> _INFORMATION PROVIDED_
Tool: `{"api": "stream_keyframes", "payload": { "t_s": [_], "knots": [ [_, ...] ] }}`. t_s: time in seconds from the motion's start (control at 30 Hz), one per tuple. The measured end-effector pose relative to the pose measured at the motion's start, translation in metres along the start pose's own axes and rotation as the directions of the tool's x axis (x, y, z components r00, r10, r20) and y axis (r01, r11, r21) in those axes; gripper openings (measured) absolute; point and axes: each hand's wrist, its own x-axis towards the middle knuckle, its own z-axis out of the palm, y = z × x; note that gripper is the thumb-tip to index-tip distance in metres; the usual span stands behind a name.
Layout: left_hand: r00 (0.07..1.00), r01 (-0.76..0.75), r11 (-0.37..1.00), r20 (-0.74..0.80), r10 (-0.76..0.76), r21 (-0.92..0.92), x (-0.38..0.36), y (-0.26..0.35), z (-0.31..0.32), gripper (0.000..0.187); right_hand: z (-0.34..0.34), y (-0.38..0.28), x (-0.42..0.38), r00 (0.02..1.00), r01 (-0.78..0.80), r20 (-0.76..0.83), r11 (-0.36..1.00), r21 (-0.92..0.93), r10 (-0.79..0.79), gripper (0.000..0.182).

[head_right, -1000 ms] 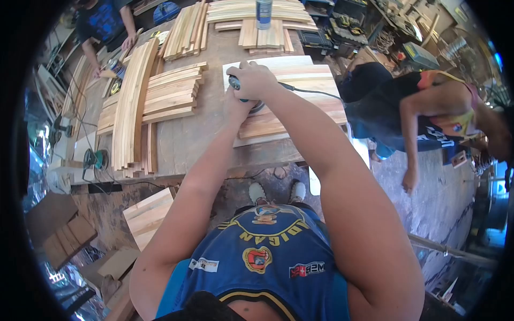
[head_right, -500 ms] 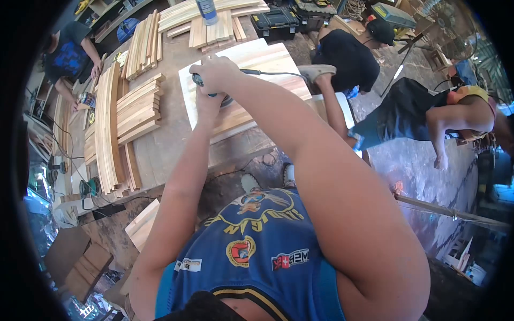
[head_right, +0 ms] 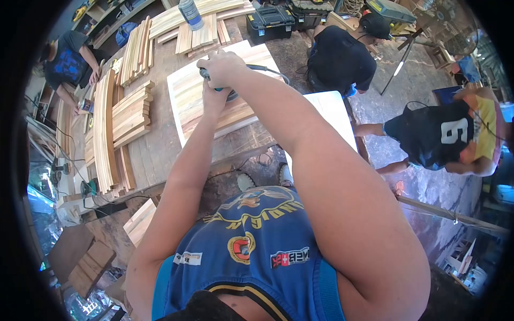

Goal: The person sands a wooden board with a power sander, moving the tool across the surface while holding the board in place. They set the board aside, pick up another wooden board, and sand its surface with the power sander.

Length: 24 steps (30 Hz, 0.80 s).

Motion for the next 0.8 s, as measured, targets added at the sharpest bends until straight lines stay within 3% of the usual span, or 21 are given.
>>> {"api": "stream_keyframes", "payload": {
  "t_s": [0.13, 0.2, 0.33, 0.4, 0.43, 0.67, 0.8],
  "knots": [
    [0.991, 0.073, 0.997, 0.118, -0.071, -0.011, -0.005, 0.02, 0.006, 0.096, -0.009, 0.021, -0.012, 0.999, -0.043, 0.009, 0.999, -0.008, 0.043, 0.057],
    [0.983, -0.001, 0.964, 0.177, -0.047, 0.266, -0.006, 0.02, 0.004, 0.09, -0.014, 0.031, -0.019, 0.998, -0.062, 0.01, 0.998, -0.019, 0.062, 0.059],
    [0.955, -0.177, 0.924, 0.285, 0.079, 0.338, -0.004, -0.003, -0.009, 0.081, -0.016, 0.053, -0.028, 0.996, -0.085, -0.033, 0.996, -0.036, 0.084, 0.064],
    [0.964, -0.23, 0.759, 0.249, 0.092, 0.609, -0.006, -0.018, -0.018, 0.07, -0.017, 0.063, -0.029, 0.995, -0.093, -0.024, 0.995, -0.045, 0.092, 0.066],
    [0.964, -0.231, 0.757, 0.25, 0.093, 0.611, -0.006, -0.021, -0.025, 0.07, -0.018, 0.068, -0.031, 0.994, -0.105, -0.012, 0.993, -0.054, 0.104, 0.067],
    [0.979, 0.152, 0.586, -0.038, -0.202, 0.796, -0.018, -0.027, -0.075, 0.063, -0.021, 0.094, -0.041, 0.992, -0.123, -0.026, 0.99, -0.071, 0.121, 0.067],
    [0.959, 0.282, 0.711, -0.176, -0.221, 0.644, -0.019, -0.056, -0.092, 0.06, -0.023, 0.104, -0.04, 0.99, -0.138, -0.036, 0.987, -0.077, 0.135, 0.067]
  ]
}}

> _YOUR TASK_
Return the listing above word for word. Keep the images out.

> _SOLUTION TO THE EXERCISE_
Tool: `{"api": "stream_keyframes", "payload": { "t_s": [_], "knots": [ [_, ...] ] }}`. t_s: time in seconds from the motion's start (control at 30 Hz), one per tuple. The measured end-effector pose relative to the pose measured at the motion's start, translation in metres along the start pose's own axes and rotation as the directions of the tool's x axis (x, y, z components r00, r10, r20) and y axis (r01, r11, r21) in those axes; gripper openings (measured) absolute; point and axes: each hand's wrist, its own x-axis towards the middle knuckle, its own z-axis out of the palm, y = z × x; note that gripper is the thumb-tip to index-tip distance in metres; the usual span stands behind a name.
Layout: left_hand: r00 (0.07..1.00), r01 (-0.76..0.75), r11 (-0.37..1.00), r20 (-0.74..0.80), r10 (-0.76..0.76), r21 (-0.92..0.92), x (-0.38..0.36), y (-0.26..0.35), z (-0.31..0.32), gripper (0.000..0.187); right_hand: z (-0.34..0.34), y (-0.38..0.28), x (-0.42..0.38), r00 (0.02..1.00), r01 (-0.78..0.80), r20 (-0.76..0.83), r11 (-0.36..1.00), r21 (-0.92..0.93), r10 (-0.79..0.79), gripper (0.000..0.182).

[head_right, -1000 ms] 
[head_right, -500 ms] 
[head_right, +0 ms] 

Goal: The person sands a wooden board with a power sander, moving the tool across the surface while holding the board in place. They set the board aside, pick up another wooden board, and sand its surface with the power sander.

Length: 24 steps (30 Hz, 0.80 s).

Motion for the next 0.8 s, as measured, targets added at the sharpest bends until straight lines stay within 3% of the usual span, or 21 are given.
>>> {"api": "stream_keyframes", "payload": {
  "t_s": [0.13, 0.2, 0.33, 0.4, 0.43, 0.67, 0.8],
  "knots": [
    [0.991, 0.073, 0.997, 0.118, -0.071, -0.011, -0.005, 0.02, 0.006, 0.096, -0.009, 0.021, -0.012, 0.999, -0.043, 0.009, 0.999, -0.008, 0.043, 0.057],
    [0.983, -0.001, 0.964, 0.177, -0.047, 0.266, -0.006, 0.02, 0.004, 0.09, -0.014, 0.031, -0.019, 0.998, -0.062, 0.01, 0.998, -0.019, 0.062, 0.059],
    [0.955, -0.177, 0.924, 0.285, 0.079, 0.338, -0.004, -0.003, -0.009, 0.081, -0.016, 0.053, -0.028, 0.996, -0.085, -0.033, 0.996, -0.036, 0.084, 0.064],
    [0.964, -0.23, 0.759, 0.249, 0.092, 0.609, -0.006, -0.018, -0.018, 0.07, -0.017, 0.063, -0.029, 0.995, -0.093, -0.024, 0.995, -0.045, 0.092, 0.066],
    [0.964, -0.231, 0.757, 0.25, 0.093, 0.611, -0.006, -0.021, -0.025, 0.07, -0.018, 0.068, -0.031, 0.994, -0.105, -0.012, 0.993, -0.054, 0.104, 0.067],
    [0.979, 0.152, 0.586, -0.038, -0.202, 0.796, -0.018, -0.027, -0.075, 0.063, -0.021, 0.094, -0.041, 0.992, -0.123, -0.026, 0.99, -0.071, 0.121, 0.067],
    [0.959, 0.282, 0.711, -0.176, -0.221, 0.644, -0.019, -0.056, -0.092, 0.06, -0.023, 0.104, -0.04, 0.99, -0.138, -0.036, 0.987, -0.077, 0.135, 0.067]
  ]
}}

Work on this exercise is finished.